The basic photosynthetic process takes place in all green higher plant and algal cells, within organelles termed chloroplasts, which have the necessary pigments (chlorophylls) to absorb and utilize light energy. A similar process also occurs in the cyanobacteria and in photosynthetic bacteria. The term photosynthesis is also used generally to indicate the uptake of CO2 by plants, which involves the diffusion of CO2 from the atmosphere into the leaves through the stomatal pores, and into the photosynthetic cells. Because of this diffusion, photosynthesis is intimately linked with transpiration — the loss of water by evaporation from cells in the leaf, and diffusion of the water vapour out through the pores into the air.

Photosynthesis is actually the coupling of two processes.

1. Light capture, electron transfer and photophosphorylation on the thylakoid membranes within the chloroplasts to generate reduced assimilatory power in the form of NADPH and ATP.

2. Use of these reduced products to drive the ‘dark reactions’ that make carbohydrates in the stroma of the chloroplasts.

For the ‘light reactions’ the pigments are organized into two photosystems, termed PSI and PSII, and a light-harvesting complex (LHCP). Light absorption by chlorophyll molecules raises their excitation state, and electrons are passed to a reaction centre in the photosystem. In PSII, oxygen is evolved and ATP produced, while in PSI, NADPH is produced.

All green plants use the NADPH and ATP from the light reactions for the carbon fixation in the dark reactions, in the photosynthetic carbon reduction (PCR) or Calvin cycle. The key PCR enzyme is ribulose bisphosphate carboxylase-oxygenase (Rubisco), which catalyses the uptake of CO2 through incorporation with a 5-carbon compound, ribulose bisphosphate, into a 3-carbon compound, phosphoglyceric acid. The enzyme can also oxygenate the ribulose bisphosphate, producing phosphoglycollate and releasing CO2 in the process known as photorespiration. At typical temperatures and at the CO2 and O2 concentrations in most plant cells this oxygenase activity loses about 20–50% of the carbon fixed by carboxylation. This is the situation for the major part of the world's vegetation, which is of the C3 photosynthetic type.

Some species of plants, the C4 group, have evolved a secondary carbon fixation pathway, using the enzyme phosphoenolpyruvate carboxylase (PEP carboxylase), which has no oxygenase activity, and a higher affinity for CO2. In these species, CO2 is first combined into a 4-carbon compound, in the mesophyll leaf cells, and then passed to the cells around the veins in the leaf (the bundle sheath cells) where the CO2 is released at high concentrations for recarboxylation in the usual PCR pathway. These high CO2 concentrations inside the bundle sheath suppress photorespiration.

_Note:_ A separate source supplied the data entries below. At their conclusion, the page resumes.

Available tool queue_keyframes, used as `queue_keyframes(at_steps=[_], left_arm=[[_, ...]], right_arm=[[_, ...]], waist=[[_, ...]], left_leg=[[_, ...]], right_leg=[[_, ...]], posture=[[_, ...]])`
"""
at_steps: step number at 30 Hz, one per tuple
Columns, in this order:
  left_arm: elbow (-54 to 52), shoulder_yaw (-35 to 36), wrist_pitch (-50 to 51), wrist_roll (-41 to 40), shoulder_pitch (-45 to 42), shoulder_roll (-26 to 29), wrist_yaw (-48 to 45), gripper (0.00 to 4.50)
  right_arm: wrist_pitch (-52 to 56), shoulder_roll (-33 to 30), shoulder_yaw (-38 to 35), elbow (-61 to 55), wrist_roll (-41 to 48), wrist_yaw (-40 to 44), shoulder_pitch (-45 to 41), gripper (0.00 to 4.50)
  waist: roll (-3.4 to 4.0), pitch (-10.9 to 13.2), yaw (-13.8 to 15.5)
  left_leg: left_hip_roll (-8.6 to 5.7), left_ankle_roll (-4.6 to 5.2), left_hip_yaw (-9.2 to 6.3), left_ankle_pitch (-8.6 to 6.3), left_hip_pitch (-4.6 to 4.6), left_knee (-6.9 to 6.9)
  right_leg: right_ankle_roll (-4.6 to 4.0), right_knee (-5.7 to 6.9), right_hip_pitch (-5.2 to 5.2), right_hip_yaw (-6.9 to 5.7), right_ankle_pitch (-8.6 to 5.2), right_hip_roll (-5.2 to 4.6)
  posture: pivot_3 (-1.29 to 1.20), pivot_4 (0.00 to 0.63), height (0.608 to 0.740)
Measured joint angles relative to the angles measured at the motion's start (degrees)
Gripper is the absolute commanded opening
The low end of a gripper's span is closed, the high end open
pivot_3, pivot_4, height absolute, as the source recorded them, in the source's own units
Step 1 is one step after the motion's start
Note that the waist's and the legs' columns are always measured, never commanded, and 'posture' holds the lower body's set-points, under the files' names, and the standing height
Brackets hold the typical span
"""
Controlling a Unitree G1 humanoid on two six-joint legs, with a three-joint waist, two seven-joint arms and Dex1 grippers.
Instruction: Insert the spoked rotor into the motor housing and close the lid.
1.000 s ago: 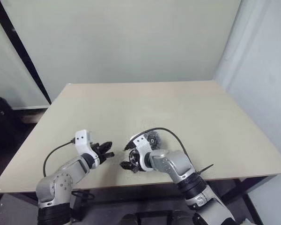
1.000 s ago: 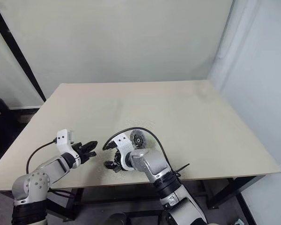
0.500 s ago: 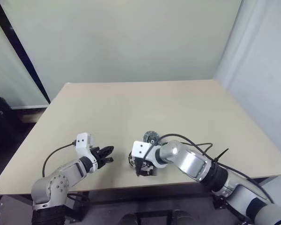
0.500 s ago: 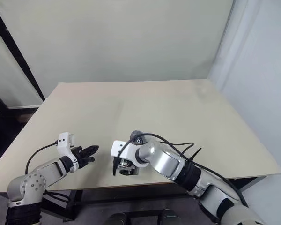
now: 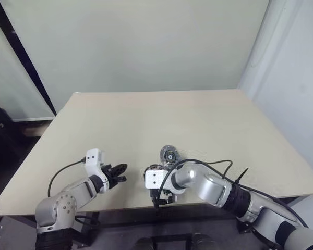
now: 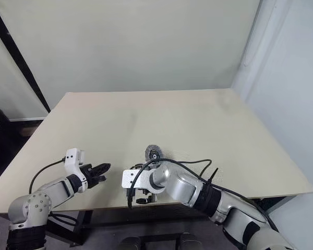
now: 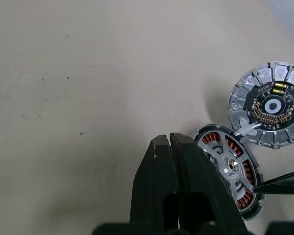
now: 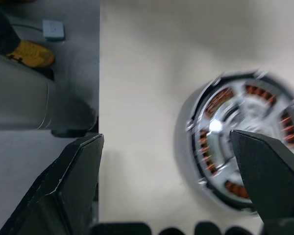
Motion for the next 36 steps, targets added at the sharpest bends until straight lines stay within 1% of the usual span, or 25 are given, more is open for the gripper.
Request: queue_keyframes(at_steps=[2, 5, 13, 15, 16, 20, 25, 31, 33, 36], left_arm=[[0.0, 0.0, 0.11, 0.01, 0.0, 0.0, 0.01, 0.0], [0.0, -0.01, 0.24, 0.02, 0.0, 0.01, 0.02, 0.0], [-0.01, -0.04, 0.51, 0.01, 0.0, 0.0, 0.13, 0.0], [-0.02, -0.03, 0.56, 0.01, 0.0, 0.0, 0.19, 0.0], [-0.08, -0.04, 0.57, 0.0, -0.01, -0.01, 0.2, 0.0], [-0.24, -0.06, 0.61, -0.01, 0.0, -0.03, 0.26, 0.0], [-0.28, -0.09, 0.62, 0.0, 0.01, -0.09, 0.47, 0.0], [-0.29, -1.12, 0.62, 0.02, 0.03, -0.33, 0.51, 0.0], [-0.29, -1.14, 0.61, 0.02, 0.02, -0.33, 0.53, 0.0], [-0.29, -1.17, 0.6, 0.03, 0.02, -0.34, 0.54, 0.0]], right_arm=[[-0.34, 0.25, -0.23, 1.62, -0.42, -0.08, 0.01, 4.48], [-1.06, 1.47, -0.38, 3.1, -0.93, -0.09, 0.03, 3.91], [-3.11, 3.1, -2.2, 5.32, -3.16, -0.73, 0.64, 1.01], [-3.61, 3.42, -3.01, 5.31, -3.75, -0.95, 1.14, 0.33], [-3.44, 3.82, -3.4, 5.39, -3.71, -0.87, 1.67, 0.06], [-1.85, 6.93, -7.22, 6.09, -2.57, -1.98, 4.54, 0.06], [4.76, 12.55, -12.89, 6.61, 0.33, -3.59, 6.67, 0.06], [11.27, 20.68, -19.87, 8.53, 2.85, -10.19, 6.82, 0.06], [12.49, 21.99, -21.79, 9.27, 3.43, -12.11, 6.81, 0.06], [13.43, 22.52, -22.66, 9.7, 3.86, -13.59, 6.62, 0.06]], waist=[[0.0, 0.0, 0.0], [0.0, 0.0, 0.0], [-0.01, -0.01, 0.0], [-0.01, -0.01, 0.0], [-0.02, -0.02, -0.01], [-0.03, -0.02, -0.04], [-0.03, -0.02, -0.02], [-0.03, -0.02, 0.05], [-0.03, -0.01, 0.02], [-0.02, -0.01, 0.02]], left_leg=[[0.0, 0.0, -0.01, 0.0, 0.01, 0.0], [0.0, 0.0, -0.01, 0.0, 0.02, -0.01], [-0.01, 0.0, -0.01, 0.0, 0.02, 0.02], [-0.01, 0.0, -0.02, 0.0, 0.03, 0.02], [0.0, 0.0, -0.02, 0.0, 0.04, 0.01], [0.04, 0.01, -0.01, 0.0, 0.03, 0.01], [0.04, 0.01, -0.02, 0.0, 0.01, -0.02], [0.02, 0.01, -0.06, 0.0, -0.04, -0.01], [0.0, 0.0, -0.03, 0.0, -0.04, 0.01], [-0.01, -0.12, -0.02, -0.08, -0.04, 0.04]], right_leg=[[0.0, 0.01, 0.0, 0.0, 0.0, 0.0], [0.0, 0.03, 0.0, -0.01, 0.0, 0.01], [0.0, 0.02, 0.03, 0.01, 0.0, 0.01], [0.0, 0.03, 0.03, 0.01, 0.0, 0.01], [0.0, 0.03, 0.03, 0.01, 0.0, 0.02], [0.0, 0.07, 0.0, 0.01, 0.0, 0.05], [0.0, 0.09, -0.03, 0.01, 0.0, 0.06], [0.0, 0.08, -0.04, 0.01, 0.01, 0.06], [0.0, 0.05, -0.01, 0.02, 0.01, 0.03], [0.0, 0.04, 0.0, 0.03, 0.01, 0.01]], posture=[[0.0, 0.0, 0.74], [0.0, 0.0, 0.74], [0.0, 0.0, 0.74], [0.0, 0.0, 0.74], [0.0, 0.0, 0.74], [0.0, 0.0, 0.74], [0.0, 0.0, 0.74], [0.0, 0.0, 0.74], [0.0, 0.0, 0.74], [0.0, 0.0, 0.74]])
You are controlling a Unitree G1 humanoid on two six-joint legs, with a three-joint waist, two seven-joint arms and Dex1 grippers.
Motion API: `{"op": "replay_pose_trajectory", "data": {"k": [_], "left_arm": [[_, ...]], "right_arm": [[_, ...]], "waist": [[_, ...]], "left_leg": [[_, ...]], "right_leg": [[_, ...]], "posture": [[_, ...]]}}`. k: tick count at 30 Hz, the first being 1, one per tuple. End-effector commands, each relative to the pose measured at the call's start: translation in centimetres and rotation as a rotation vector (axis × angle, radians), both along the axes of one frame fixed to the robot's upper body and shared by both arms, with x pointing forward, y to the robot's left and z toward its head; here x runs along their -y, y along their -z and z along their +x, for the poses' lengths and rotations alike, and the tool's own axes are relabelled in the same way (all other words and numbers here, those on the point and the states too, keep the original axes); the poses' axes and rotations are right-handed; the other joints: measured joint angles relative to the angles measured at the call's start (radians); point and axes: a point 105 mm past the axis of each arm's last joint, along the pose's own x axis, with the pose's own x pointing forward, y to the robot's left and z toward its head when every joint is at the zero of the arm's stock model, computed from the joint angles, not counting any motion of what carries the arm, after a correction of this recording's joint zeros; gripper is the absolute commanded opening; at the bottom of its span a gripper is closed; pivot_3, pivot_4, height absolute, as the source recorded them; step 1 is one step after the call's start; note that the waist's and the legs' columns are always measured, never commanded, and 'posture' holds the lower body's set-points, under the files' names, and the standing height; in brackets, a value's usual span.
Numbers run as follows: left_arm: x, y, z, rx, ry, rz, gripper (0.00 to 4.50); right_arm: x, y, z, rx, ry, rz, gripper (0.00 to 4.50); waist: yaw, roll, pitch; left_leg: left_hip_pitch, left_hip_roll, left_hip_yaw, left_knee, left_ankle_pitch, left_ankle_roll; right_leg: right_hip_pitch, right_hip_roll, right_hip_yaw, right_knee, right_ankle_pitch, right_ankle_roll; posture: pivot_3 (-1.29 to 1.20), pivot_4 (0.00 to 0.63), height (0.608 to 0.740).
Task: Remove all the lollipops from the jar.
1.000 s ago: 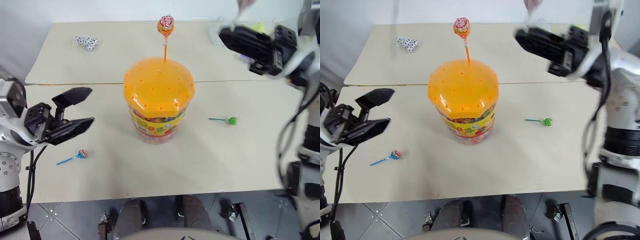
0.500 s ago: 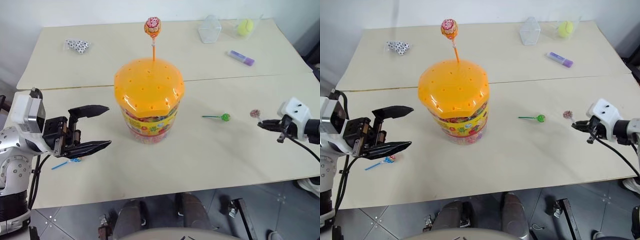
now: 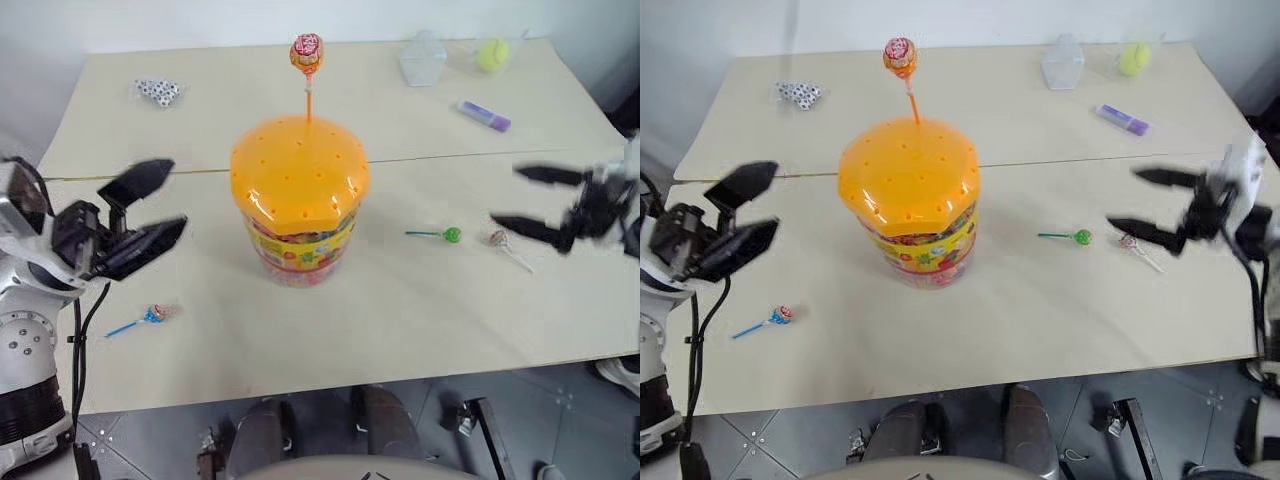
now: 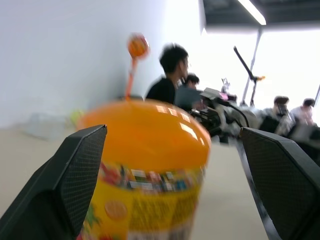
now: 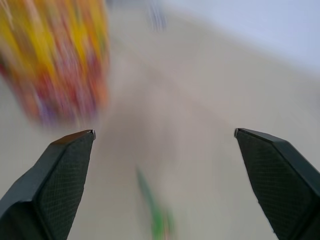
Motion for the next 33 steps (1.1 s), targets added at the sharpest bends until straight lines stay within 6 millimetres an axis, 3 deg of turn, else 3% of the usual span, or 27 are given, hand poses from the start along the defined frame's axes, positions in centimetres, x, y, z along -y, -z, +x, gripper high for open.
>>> {"op": "replay_pose_trajectory", "data": {"k": [1, 8, 15, 18, 30, 33], "left_arm": [[-1.0, -1.0, -0.2, 0.009, -0.017, -0.059, 4.5], [-0.4, -0.4, 0.4, -0.006, -0.004, -0.047, 4.5], [-0.1, 0.0, 0.4, -0.007, -0.005, -0.055, 4.5], [0.1, 0.0, 0.3, -0.002, -0.006, -0.059, 4.5], [0.1, 0.1, 0.1, 0.005, -0.01, -0.055, 4.5], [0.2, -0.1, 0.2, 0.032, -0.005, -0.051, 4.5]], "right_arm": [[-4.5, -3.3, -1.3, 0.015, -0.152, 0.099, 4.49], [-12.4, -4.3, 0.5, -0.113, -0.236, 0.067, 4.49], [-16.2, -4.7, 1.0, -0.168, -0.257, 0.057, 4.49], [-17.5, -4.3, 1.3, -0.185, -0.268, 0.049, 3.91], [-17.3, -5.0, 1.6, -0.135, -0.285, 0.1, 0.11], [-16.2, -6.8, 1.1, -0.051, -0.349, 0.195, 0.05]], "waist": [[0.004, 0.0, 0.0], [0.016, -0.001, 0.0], [0.006, -0.001, 0.0], [0.002, -0.001, -0.001], [0.001, -0.001, -0.001], [0.001, -0.001, -0.001]], "left_leg": [[0.0, 0.0, -0.001, 0.0, 0.0, 0.0], [-0.005, -0.004, -0.001, 0.0, -0.003, 0.002], [-0.007, -0.003, 0.002, 0.0, -0.003, 0.001], [-0.007, -0.003, 0.002, 0.0, -0.003, 0.001], [-0.007, -0.003, 0.002, 0.0, -0.002, 0.0], [-0.007, -0.003, 0.002, 0.0, -0.002, 0.0]], "right_leg": [[0.0, 0.0, -0.001, 0.0, 0.0, 0.0], [-0.003, -0.002, -0.003, -0.001, 0.0, 0.001], [-0.003, -0.002, -0.009, 0.001, 0.001, 0.001], [-0.003, -0.002, -0.009, 0.001, 0.001, 0.001], [-0.003, -0.001, -0.009, 0.001, 0.001, 0.001], [-0.003, -0.001, -0.009, 0.001, 0.001, 0.001]], "posture": [[0.0, 0.15, 0.74], [0.0, 0.15, 0.74], [0.0, 0.15, 0.74], [0.0, 0.15, 0.74], [0.0, 0.15, 0.74], [0.0, 0.15, 0.74]]}}
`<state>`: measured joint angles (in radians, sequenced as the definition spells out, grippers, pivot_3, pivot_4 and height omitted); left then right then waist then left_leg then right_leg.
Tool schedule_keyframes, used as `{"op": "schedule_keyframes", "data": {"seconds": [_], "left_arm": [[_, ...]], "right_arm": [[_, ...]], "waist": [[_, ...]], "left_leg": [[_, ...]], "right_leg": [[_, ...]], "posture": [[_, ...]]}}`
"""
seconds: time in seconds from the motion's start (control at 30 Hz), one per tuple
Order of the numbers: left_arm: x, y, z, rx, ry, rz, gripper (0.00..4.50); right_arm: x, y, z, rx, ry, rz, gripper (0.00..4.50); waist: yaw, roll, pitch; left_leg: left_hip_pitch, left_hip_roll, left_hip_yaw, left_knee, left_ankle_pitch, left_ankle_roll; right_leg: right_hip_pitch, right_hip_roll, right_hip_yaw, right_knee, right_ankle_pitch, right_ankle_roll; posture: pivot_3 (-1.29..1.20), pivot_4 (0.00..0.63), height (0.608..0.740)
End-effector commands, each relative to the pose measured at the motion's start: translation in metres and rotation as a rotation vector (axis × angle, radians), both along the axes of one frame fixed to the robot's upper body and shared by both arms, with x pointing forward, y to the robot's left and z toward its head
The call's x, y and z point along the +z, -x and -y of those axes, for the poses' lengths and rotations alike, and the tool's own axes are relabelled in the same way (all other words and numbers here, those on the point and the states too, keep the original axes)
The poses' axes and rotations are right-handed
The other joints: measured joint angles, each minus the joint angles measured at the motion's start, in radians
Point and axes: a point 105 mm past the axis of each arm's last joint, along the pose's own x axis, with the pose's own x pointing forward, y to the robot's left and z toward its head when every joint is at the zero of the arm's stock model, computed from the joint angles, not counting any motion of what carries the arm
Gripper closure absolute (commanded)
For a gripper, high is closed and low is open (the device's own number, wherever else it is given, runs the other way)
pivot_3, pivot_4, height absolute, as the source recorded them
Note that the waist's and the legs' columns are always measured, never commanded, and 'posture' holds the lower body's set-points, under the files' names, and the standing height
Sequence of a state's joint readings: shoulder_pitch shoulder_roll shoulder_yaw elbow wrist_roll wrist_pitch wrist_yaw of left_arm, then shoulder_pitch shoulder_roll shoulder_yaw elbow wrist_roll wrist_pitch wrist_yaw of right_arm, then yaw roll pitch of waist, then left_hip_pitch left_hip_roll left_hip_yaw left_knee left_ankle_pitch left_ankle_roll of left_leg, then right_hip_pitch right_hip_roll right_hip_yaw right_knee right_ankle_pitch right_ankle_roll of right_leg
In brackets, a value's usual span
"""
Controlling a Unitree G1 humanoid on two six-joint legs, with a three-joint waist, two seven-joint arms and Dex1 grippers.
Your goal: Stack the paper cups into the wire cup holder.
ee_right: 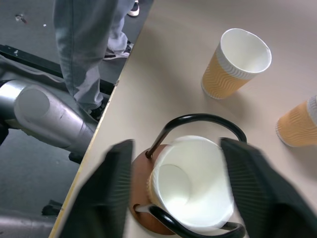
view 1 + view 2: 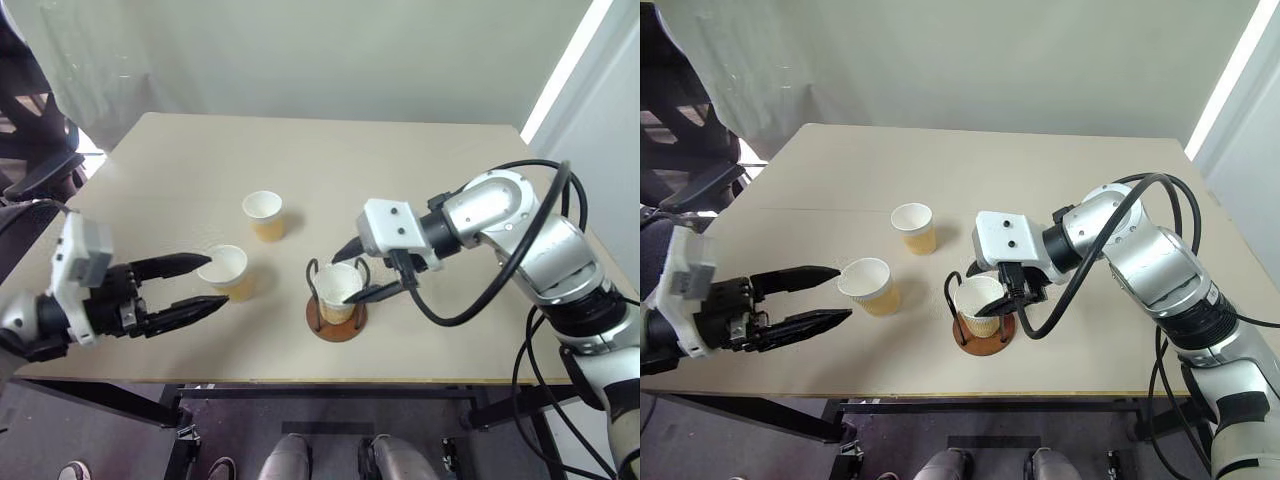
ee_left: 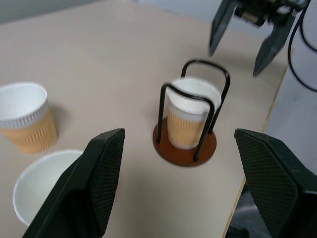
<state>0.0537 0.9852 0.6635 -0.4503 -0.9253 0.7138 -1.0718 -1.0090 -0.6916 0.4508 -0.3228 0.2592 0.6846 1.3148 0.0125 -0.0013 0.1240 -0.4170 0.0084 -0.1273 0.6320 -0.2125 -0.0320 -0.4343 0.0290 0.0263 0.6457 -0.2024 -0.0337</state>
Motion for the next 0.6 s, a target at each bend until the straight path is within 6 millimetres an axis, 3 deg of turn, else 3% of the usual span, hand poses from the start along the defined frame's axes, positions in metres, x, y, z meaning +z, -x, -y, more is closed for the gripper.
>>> {"op": "schedule_keyframes", "data": {"seconds": [0.03,0.2,0.3,0.37,0.47,0.6], "left_arm": [[0.011,0.006,0.0,-0.012,0.026,0.075,0.7],[0.014,0.007,-0.007,0.009,0.018,0.093,0.7],[0.024,0.002,-0.019,0.031,0.01,0.126,0.7],[0.029,-0.003,-0.028,0.018,-0.021,0.103,0.7],[0.023,-0.024,-0.042,0.0,-0.179,0.02,0.7],[0.024,-0.056,-0.038,-0.076,-0.336,-0.005,0.7]], "right_arm": [[0.008,-0.001,0.0,0.007,-0.009,0.044,1.03],[0.031,-0.009,0.012,-0.009,-0.056,0.085,1.03],[0.062,-0.002,0.027,0.045,-0.163,0.088,1.03],[0.091,-0.008,0.041,0.004,-0.258,0.111,1.03],[0.119,-0.02,0.062,-0.095,-0.334,0.171,1.03],[0.121,-0.03,0.08,-0.182,-0.302,0.234,1.03]], "waist": [[0.0,0.0,0.0],[0.0,0.0,0.0],[0.004,0.0,0.0],[0.006,0.0,0.0],[0.013,-0.001,0.0],[0.023,-0.001,-0.001]], "left_leg": [[0.0,0.0,0.0,0.0,0.0,0.0],[0.0,0.0,0.0,0.0,0.0,0.0],[-0.001,0.0,0.0,0.0,0.0,0.0],[-0.001,0.0,0.0,0.0,0.001,0.0],[-0.001,0.001,0.0,0.0,0.001,0.0],[0.0,0.002,-0.001,0.0,0.0,-0.001]], "right_leg": [[0.0,0.0,0.0,0.0,0.0,0.0],[0.0,0.0,0.0,0.0,0.0,0.0],[0.0,0.0,0.0,0.0,0.0,0.0],[0.0,0.0,0.0,0.0,0.0,0.0],[-0.001,0.001,0.0,0.0,0.0,-0.002],[-0.002,0.001,0.0,0.0,0.001,-0.005]], "posture": [[0.0,0.15,0.74],[0.0,0.15,0.74],[0.0,0.15,0.74],[0.0,0.15,0.74],[0.0,0.15,0.74],[0.0,0.15,0.74]]}}
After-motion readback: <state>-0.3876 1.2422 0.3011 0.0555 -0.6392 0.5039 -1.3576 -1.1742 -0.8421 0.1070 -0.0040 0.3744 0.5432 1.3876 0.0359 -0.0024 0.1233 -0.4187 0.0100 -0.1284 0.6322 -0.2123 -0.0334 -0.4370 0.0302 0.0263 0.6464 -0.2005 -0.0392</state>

These C4 species (which are of diverse genera) are typically found in warmer and drier environments and, while not important in terms of the overall proportion of the world's vegetation, are locally and agriculturally very important (e.g. maize, sorghum, millet, sugar-cane and many subtropical and tropical forage grasses). As their photosynthetic rates are typically higher than those of the C3 types, they also lose less water per molecule of CO2 taken up, and therefore have a higher water use efficiency.

Another locally important group of plants with a different photosynthetic physiology are the CAM plants, such as many cacti and succulents, typical of arid zones. The problem in these environments is that CO2 uptake involves the risk of dehydration. These species therefore harvest light energy during the day, while maintaining the stomata shut, but providing CO2 for fixation in the PCR cycle from the decarboxylation of stored malate. At night they open the stomata, and accumulate CO2 into malate; they have therefore separated the CO2 fixation part of photosynthesis from the CO2 uptake part, and thereby conserve water.

Photosynthesis is somewhat inefficient in energy terms. Firstly, only about 47% of the solar spectrum — the region between 400 and 700 nm (termed photosynthetically active radiation) — can be absorbed by the photosynthetic pigments. Secondly, between 10 and 30% of the light reaching the leaf is reflected. Thirdly, although the theoretical minimum quantum yield (the number of absorbed quanta required to fix one molecule of CO2) is 8, reflection, absorption by non-photosynthetic pigments, fluorescence and decay of excited pigment molecules increase the value to about 12. In addition, substantial amounts of CO2 are lost due to respiration and photorespiration, so that the real quantum requirement at low light levels is about 15–20 quanta. At higher light levels this requirement increases, because other factors in addition to light start to influence the photosynthetic rate. The overall energy efficiency of even highly productive agricultural crops is only around 2%, in terms of the amount of energy in the crop as a fraction of the solar energy incident. The rest of the solar energy incident on the crop is dissipated in heating the crop and the air in contact, and in evaporation. See also c3/c4 plants; ecological efficiency; Ecological energetics; primary productivity. [J.I.L.M.]

 Hall, D.O. & Rao, K. (1994) Photosynthesis, 5th edn. Cambridge University Press, Cambridge.